Tally every line in the data that has the word "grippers" and report only the total.

•••••

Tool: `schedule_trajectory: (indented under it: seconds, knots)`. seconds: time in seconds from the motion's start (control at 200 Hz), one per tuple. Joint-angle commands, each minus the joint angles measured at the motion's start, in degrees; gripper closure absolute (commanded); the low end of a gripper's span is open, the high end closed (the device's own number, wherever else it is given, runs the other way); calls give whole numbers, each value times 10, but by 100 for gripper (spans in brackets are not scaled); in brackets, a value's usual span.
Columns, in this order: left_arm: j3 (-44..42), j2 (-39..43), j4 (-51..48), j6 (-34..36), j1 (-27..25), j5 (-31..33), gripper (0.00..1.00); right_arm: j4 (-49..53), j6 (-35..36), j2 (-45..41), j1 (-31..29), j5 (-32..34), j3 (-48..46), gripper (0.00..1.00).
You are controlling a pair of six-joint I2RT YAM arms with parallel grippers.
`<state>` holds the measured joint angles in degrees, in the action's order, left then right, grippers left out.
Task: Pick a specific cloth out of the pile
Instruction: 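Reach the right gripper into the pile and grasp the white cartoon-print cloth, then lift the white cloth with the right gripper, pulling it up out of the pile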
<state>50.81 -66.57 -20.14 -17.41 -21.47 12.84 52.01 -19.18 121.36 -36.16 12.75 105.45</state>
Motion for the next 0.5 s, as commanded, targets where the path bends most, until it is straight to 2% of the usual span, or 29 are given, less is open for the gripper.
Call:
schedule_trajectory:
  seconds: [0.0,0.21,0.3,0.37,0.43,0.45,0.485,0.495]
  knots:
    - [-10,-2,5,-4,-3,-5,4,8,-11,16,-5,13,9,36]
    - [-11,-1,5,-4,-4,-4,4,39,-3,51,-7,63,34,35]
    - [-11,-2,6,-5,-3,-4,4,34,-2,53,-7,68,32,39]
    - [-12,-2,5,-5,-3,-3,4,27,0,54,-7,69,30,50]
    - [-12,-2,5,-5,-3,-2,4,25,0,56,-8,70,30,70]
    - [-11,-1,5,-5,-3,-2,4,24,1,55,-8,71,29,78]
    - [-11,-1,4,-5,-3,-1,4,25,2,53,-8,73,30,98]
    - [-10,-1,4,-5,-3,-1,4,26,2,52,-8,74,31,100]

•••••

SOLUTION FOR THIS PROBLEM |
2